- Relator(a)
- Ministro Humberto Martins
- Órgão julgador
- Segunda Turma
- Data do julgamento
- 25/02/2014
- Data de publicação
- 07/03/2014
STJ – Acórdão, Rel. Ministro Humberto Martins, Segunda Turma, j. 25/02/2014, p. 07/03/2014
PROCESSUAL CIVIL E ADMINISTRATIVO. VIOLAÇÃO DE DISPOSITIVO DA CF. IMPOSSIBILIDADE. COMPETÊNCIA DO STF. ENRIQUECIMENTO ILÍCITO. ART. 884 DO CC. REEXAME DE MATÉRIA FÁTICO-PROBATÓRIA. SÚMULA 7/STJ. VIOLAÇÃO DO ART. 59 DA LEI N. 8.666/93. SÚMULA 284/STF. ALÍNEA "C". AUSÊNCIA DE INDICAÇÃO DO DISPOSITIVO TIDO POR DIVERGENTE. SÚMULA 284/STF. 1. A tese defendida pelo agravante é a de que o município não tem a obrigação de realizar os pagamentos dos contratos, ante a ausência de licitação.

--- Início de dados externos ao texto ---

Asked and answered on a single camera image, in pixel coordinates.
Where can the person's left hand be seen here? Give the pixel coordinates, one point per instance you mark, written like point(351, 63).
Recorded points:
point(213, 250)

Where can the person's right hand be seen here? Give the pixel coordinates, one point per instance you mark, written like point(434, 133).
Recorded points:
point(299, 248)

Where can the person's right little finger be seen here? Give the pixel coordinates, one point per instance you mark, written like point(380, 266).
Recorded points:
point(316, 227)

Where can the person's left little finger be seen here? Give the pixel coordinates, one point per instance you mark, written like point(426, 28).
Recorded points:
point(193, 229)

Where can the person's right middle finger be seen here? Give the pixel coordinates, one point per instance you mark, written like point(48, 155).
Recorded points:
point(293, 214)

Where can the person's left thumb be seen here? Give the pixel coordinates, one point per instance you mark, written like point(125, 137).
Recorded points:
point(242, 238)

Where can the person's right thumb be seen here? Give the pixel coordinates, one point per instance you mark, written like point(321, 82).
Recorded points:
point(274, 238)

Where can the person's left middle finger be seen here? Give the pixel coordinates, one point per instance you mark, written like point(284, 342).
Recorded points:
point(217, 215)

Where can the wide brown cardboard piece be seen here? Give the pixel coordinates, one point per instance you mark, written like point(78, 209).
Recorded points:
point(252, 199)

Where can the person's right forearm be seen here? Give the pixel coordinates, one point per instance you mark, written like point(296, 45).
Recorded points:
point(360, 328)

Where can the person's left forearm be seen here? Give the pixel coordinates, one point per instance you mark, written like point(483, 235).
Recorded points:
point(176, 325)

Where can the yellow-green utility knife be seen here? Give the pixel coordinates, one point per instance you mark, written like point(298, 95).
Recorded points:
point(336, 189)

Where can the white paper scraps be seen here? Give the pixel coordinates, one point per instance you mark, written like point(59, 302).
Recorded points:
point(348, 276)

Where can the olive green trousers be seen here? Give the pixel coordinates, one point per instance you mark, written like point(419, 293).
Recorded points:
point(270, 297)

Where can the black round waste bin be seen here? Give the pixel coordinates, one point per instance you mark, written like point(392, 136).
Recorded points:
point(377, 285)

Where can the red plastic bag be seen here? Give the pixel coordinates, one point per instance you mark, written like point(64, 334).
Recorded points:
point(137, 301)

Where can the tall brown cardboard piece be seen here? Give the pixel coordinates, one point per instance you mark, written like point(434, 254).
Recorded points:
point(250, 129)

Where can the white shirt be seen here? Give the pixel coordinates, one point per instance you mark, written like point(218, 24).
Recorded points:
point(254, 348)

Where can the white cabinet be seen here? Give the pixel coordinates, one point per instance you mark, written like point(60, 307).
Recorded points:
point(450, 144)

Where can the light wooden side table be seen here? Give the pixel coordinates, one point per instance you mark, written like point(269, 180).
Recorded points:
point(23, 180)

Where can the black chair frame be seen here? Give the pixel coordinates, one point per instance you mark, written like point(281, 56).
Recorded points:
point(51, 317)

Verifica-se, pois, que a impertinência do dispositivo legal apontado como violado, no sentido de ser incapaz de infirmar o aresto recorrido, revela a deficiência das razões do recurso especial, fazendo incidir a Súmula 284 do STF: "É inadmissível o recurso extraordinário, quando a deficiência na sua fundamentação não permitir a exata compreensão da controvérsia." 2. O Tribunal de origem, soberano na análise das circunstâncias fáticas e probatórias da causa, ao negar provimento à apelação, entendeu o agravado comprovou efetivamente que fazia jus ao recebimentos dos valores pleiteados e que havia declaração assinada pelo representante do município acerca do recebimento da obra. Portanto, modificar o acórdão recorrido, como pretende o recorrente, no sentido de que a agravada "não demonstrou a realização de todos os serviços, sendo que os realizados foram mal prestados", demandaria o reexame de todo o contexto fático-probatório dos autos, o que é defeso a esta Corte em vista do óbice da Súmula 7/STJ. 3. A jurisprudência desta Corte é assente no sentido de que a ausência de indicação dos dispositivos em torno dos quais teria havido interpretação divergente por outros Tribunais não autoriza o conhecimento do recurso especial, quando interposto com base na alínea "c" do permissivo constitucional. Agravo regimental improvido. (AgRg no AREsp n. 446.728/MG, relator Ministro Humberto Martins, Segunda Turma, julgado em 25/2/2014, DJe de 7/3/2014.)